"War does not determine who is right - only who is left"
Fury est un film choc, un de ces films qui te prend à la gorge dès le début et qui ne te lâche pas avant le générique de fin. Fury, c'est avant tout le nouveau film de David Ayer, un habitué des films coup-de-poing ultra-réalistes (End Of Watch en tête), et qui réunit ici un casting de choix pour donner corps à des tankistes américains durant la World War II. Le filtre de lumière est sombre, la saleté fait corps à la pellicule, et le huis-clos âpre et abrasif permet de renforcer cette immersion totale dans le quotidien des soldats. Aux effets visuels viennent s'ajouter une musique grandiloquente, épique, sans être "m'as-tu-vu"; un savant mélange de John Williams et de Hans Zimmer, parfaitement adapté à l'oeuvre visée.
Comme dit précédemment, le film frappe fort niveau casting: Brad Pitt est au sommet de son art, en Sergent de troupe qui doit se montrer fort et intransigeant devant ses hommes, mais qui n'en reste pas moins affecté par les horreurs de la guerre. Les scènes où on le voit s'isoler pour fondre en larmes après la perte d'un coéquipier n'est en rien cliché, mais retranscrit au contraire parfaitement les sentiments des soldats au front, tiraillés entre l'honneur de la patrie et l'absurdité de la guerre. Totalement à contre-emploi de son rôle dans Inglourious Basterds où il se contentait de cabotiner avec sa petite moustache, ses scalps de nazis et ses dialogues tarantinesques, Brad Pitt est ici au cœur du combat, dans un rôle certes un peu trop magnifié en héros par instants, mais toujours auréolé d'une interprétation juste et grave.
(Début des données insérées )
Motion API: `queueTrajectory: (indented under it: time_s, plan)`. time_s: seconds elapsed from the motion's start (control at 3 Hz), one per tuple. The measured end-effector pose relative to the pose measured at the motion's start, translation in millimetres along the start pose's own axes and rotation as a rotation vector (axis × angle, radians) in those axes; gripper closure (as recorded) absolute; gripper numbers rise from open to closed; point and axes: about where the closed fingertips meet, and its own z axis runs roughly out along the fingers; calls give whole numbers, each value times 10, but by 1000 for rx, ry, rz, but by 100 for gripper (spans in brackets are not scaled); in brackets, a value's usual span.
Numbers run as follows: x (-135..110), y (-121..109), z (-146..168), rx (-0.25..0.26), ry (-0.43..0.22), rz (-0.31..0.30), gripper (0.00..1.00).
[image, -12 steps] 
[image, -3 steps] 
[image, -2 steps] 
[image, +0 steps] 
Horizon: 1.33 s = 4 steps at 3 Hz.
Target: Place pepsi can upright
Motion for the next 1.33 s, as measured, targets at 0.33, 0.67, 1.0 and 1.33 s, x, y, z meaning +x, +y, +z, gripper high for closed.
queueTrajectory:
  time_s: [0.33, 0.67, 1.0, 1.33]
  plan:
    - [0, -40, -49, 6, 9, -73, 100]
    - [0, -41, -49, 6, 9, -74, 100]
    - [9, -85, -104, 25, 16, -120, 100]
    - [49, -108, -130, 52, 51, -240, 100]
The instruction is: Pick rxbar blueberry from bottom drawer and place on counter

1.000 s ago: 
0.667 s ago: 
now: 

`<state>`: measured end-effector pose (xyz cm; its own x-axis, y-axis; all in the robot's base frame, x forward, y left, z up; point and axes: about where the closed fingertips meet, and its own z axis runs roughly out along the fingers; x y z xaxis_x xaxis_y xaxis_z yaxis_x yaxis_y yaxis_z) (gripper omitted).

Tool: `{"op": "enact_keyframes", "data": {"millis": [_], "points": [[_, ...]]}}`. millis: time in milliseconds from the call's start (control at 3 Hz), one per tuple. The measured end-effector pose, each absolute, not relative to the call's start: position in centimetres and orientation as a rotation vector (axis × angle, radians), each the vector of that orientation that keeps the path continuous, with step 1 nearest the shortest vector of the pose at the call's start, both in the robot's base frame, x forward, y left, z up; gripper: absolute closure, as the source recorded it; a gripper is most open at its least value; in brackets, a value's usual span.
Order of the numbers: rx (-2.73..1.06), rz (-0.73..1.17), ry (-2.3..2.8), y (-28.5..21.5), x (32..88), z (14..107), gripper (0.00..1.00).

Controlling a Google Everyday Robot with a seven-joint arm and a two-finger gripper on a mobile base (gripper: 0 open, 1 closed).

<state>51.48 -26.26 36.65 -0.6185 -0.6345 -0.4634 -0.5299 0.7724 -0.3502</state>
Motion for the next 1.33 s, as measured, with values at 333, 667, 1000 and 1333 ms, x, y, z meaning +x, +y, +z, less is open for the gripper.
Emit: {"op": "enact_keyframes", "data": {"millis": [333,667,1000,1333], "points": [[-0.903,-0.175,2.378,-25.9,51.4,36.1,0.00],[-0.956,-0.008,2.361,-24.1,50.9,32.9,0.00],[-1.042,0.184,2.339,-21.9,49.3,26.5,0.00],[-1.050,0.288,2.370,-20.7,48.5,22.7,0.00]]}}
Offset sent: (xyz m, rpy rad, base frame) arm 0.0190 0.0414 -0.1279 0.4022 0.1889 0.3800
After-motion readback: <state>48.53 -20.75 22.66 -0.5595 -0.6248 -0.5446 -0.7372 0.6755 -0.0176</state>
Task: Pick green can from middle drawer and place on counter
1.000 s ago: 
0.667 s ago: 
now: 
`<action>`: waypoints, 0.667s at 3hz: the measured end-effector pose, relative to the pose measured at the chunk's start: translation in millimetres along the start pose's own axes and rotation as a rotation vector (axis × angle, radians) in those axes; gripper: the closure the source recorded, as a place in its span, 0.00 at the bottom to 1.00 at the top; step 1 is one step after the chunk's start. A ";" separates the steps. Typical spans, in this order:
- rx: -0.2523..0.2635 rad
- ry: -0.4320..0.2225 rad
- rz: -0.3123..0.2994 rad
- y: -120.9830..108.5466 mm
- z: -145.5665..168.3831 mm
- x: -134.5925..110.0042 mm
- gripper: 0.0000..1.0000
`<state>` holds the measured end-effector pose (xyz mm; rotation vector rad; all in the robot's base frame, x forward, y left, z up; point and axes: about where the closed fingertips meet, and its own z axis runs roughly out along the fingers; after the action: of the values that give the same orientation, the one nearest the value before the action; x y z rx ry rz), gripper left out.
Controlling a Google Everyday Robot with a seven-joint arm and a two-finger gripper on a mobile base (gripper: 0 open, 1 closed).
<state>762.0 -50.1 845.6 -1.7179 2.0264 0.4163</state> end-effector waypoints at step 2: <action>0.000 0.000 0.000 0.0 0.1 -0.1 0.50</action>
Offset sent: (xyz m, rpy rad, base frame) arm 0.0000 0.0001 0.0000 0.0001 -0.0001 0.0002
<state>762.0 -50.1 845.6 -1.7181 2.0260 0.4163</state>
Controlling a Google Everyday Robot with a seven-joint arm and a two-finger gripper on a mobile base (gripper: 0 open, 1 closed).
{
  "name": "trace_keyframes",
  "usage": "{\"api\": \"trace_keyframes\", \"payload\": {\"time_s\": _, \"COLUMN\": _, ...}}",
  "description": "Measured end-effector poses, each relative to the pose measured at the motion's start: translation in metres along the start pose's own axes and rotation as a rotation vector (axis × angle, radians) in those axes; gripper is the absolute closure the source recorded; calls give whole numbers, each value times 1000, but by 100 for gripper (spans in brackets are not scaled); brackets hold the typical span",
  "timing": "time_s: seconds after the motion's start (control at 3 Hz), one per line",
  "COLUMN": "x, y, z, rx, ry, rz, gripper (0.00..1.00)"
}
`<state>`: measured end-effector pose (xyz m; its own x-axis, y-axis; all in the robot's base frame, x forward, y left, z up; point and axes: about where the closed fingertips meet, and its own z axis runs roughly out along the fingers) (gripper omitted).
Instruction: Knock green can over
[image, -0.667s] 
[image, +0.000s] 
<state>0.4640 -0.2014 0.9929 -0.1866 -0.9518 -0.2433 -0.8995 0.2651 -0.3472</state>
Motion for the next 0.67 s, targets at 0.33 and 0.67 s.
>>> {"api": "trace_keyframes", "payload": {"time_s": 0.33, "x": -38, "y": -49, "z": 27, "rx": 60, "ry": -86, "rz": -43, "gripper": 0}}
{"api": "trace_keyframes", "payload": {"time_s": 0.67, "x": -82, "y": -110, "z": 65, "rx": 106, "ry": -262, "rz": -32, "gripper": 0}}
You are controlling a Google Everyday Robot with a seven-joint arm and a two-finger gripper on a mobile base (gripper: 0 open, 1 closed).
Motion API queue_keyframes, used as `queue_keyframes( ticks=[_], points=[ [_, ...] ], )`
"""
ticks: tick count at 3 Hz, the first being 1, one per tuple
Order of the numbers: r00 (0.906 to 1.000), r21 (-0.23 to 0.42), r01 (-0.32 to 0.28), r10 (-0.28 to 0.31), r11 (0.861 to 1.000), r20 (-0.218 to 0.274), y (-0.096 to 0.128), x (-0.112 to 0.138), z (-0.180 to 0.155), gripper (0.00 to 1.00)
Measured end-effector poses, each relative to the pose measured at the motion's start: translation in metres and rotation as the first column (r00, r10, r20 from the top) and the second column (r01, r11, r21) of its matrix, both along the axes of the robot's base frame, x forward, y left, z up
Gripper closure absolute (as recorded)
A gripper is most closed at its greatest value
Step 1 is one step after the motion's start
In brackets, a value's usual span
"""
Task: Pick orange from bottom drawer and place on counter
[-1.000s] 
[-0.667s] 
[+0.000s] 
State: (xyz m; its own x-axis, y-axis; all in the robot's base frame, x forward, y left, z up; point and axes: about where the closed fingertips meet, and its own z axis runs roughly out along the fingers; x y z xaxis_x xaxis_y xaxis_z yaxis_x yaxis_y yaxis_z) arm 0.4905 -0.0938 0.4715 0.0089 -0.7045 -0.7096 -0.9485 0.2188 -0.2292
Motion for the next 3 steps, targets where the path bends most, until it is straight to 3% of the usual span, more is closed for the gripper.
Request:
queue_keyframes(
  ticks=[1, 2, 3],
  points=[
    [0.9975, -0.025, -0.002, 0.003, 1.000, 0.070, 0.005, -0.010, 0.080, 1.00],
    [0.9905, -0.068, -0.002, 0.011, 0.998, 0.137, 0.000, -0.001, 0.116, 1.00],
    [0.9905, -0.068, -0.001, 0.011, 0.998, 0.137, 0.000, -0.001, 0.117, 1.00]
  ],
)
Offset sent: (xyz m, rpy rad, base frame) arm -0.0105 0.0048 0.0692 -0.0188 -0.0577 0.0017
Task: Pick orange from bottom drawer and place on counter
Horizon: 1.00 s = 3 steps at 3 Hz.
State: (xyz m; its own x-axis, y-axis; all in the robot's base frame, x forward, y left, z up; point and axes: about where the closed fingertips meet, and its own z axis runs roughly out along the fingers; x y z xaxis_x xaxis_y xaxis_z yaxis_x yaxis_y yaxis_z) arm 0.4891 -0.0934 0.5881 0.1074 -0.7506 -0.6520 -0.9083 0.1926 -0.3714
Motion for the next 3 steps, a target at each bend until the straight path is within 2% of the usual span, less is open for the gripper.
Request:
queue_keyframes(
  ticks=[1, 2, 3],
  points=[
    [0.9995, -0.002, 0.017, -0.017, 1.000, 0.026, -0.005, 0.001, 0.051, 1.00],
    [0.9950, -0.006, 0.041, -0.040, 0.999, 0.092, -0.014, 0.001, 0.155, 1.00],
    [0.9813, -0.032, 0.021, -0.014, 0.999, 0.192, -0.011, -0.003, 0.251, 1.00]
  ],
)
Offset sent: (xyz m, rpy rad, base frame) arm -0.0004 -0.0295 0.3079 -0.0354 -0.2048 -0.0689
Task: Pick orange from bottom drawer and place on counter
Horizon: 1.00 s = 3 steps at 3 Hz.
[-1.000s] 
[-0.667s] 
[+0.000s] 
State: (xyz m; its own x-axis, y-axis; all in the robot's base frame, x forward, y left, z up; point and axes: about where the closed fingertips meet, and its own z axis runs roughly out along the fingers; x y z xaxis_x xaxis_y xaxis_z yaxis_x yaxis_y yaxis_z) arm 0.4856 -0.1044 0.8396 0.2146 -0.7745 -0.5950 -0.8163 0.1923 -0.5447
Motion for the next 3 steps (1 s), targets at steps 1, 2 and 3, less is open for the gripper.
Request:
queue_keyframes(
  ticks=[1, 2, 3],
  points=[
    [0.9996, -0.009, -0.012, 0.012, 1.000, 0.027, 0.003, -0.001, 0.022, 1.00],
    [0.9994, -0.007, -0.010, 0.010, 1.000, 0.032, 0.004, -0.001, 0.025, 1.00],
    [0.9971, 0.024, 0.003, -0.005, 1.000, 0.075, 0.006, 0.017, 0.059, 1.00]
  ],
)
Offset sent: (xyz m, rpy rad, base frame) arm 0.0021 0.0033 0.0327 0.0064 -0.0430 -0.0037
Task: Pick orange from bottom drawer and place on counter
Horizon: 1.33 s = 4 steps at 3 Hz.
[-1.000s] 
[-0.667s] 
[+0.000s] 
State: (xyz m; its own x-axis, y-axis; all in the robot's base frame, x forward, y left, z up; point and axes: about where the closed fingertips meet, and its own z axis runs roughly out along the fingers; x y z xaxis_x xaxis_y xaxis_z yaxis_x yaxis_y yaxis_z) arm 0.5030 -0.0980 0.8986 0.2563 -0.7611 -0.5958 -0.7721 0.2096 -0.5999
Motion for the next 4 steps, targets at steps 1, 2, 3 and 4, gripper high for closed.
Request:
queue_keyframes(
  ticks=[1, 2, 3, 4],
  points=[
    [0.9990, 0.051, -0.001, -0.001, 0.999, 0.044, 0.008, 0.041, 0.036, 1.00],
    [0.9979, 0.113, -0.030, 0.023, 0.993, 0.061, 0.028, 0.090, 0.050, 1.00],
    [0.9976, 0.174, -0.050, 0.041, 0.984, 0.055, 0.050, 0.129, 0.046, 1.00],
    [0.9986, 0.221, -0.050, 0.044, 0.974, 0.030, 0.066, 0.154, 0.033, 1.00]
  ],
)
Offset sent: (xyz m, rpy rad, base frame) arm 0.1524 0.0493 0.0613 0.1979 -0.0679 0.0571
A ses côtés, Shia LaBoeuf, qui ne cesse d'impressionner par son envergure d'acteur qu'il acquiert au fil de ses films. Au-delà de ses frasques hors-caméra, LaBoeuf demeure un acteur hors-pair avec une implication totale dans ses rôles. Le reste du casting est également d'une rare qualité, notamment le jeune Logan Lerman, qui s'émancipe ici de son image d'adolescent pour emprunter celle du jeune rookie confronté aux atrocités des hommes.
Il n'est pas question ici de message sous-entendu, ou de métaphore déguisée. Pas non plus de glorification d'un camp ou d'un autre, comme certains aiment à s'imaginer. Lorsque l'on se place du point de vue de quelqu'un, il arrive toujours un moment où l'empathie suscitée nous pousse vers des retranchements subjectifs. "Ah le salaud nazi, vas-y Brad balance lui une bastos en pleine tête". Mais Ayer n'est pas là pour susciter un quelconque engouement patriotique: il se contente de filmer le quotidien de ces soldats, tel qu'il a vraiment été vécu.
A aucun moment non plus le film se contente de faire du sensationnel. La guerre c'est sale, il y a des morts héroïques, des morts stupides, il y a l'attente du combat, il y a tout un tas de choses... Mais il y a surtout la peur. Parce que si nous ne tuons pas notre ennemi, c'est lui qui le fera; cette phrase semble complètement absurde tellement elle semble logique, mais dans ce contexte elle prend tout son sens et confronte les soldats à la réalité, à leur réalité. Cette peur transparaît sans cesse à l'écran, comme si nous étions nous-mêmes dans un tank entouré par une horde d'ennemis.
Les tankistes sont donc là pour faire ce pour quoi on les a envoyés en Allemagne ("The best job I've ever done" comme ils aiment à se le répéter avec ironie et désespoir) et c'est tout. Peu importe ce que leur conscience leur dit de faire, peu importe que le courage les a abandonnés ou pas, ils se tiendront face à l'ennemi jusqu'au bout. Et jusqu'à la fin, nous sommes avec eux.